Containers, systemd-nspawn and overlayfs¶
Contents
This is a little blurb about how to use namespaces most efficiently at the time of writting. In particular, systemd-nspawn offers a lot of flexibility, is lightweight, and takes advantage of having the host and guest running systemd. As much as I dislike systemd’s design in some ways, this is very practical in this case.
A quick introduction¶
What’s a container?¶
Namespaces are generally called “containers” outside the kernel world. Really, a container is a userspace process running in a set of namespaces. The most typical example is to run init (the first Linux process when you boot) or an init alternative inside the namespace, and chroot 1 it.
This makes the container look like a fresh/separate operating system, a little bit like a virtual machine would - except all resources (memory, disk, kernel, etc.) are seen and shared by the host.
- 1
Change file-system root.
What’s a namespace really?¶
Linux namespaces are not new. They’re the kernel-side that allow to separate resources at the process, filesystem, network, user, etc level from within the same kernel.

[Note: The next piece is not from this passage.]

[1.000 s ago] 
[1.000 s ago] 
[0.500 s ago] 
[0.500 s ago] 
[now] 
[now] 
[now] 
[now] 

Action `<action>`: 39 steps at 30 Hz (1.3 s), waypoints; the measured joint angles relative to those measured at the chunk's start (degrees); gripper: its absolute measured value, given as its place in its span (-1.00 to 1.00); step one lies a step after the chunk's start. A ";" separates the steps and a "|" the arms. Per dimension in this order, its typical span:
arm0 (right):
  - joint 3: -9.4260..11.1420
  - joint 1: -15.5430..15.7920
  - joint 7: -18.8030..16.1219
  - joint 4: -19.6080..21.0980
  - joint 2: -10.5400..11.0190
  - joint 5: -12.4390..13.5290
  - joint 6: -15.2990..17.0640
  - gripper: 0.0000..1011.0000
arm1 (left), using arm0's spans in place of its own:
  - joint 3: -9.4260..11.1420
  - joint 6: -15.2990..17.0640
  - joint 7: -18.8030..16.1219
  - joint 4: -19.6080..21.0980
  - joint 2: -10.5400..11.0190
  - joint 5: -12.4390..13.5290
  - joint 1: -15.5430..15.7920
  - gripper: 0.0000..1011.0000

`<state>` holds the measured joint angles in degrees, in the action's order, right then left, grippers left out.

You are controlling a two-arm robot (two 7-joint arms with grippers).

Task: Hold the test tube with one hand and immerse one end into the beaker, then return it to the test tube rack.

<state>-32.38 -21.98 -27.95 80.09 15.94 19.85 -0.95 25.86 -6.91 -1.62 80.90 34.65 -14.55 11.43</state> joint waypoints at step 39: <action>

Implementation started several years ago, and has become useable more recently around the Linux kernel 3.6+ series. This has been done by implementing a new creds structure in the kernel, that holds information on the current namespace and permissions of an object. If you’re interested, full details are at https://www.kernel.org/doc/Documentation/security/credentials.txt (this is a good read!).
Available namespaces¶
Note
A container does not necessarily enable all namespaces, however most do to achieve more thorough separation of resources.
Namespace |
Description |
---|---|
File system |
Different view of the filesystem. Generally provided by a chroot of a different mount point. Contains often see/write the host or each other’s filesystem namespaces due to bind mounts (such as /proc, /sys, and /dev) |
PID |
Different view of the process table. Additionally, you can’t send signals from one PID namespace to another. Containers can’t see/write the host or each other’s PID namespaces. |
IPC |
Different view of the shared memory, messages, semaphores. Containers can’t see/write the host or each other’s IPC namespaces. |
Network |
Different view of the network interfaces, netfilter, routes, etc. Containers can’t see/write the host or each other’s firewall, IPs, etc. |
UTS |
Different view of the system hostname. Containers can’t see/write the host or each other’s hostname. |
Systemd, docker, LXC, etc.¶
While there’s plenty of software using namespaces, I’ll just drop some notes about the most notable ones:
Docker¶
Docker is a well-known, dare I say, celebrity in the container world.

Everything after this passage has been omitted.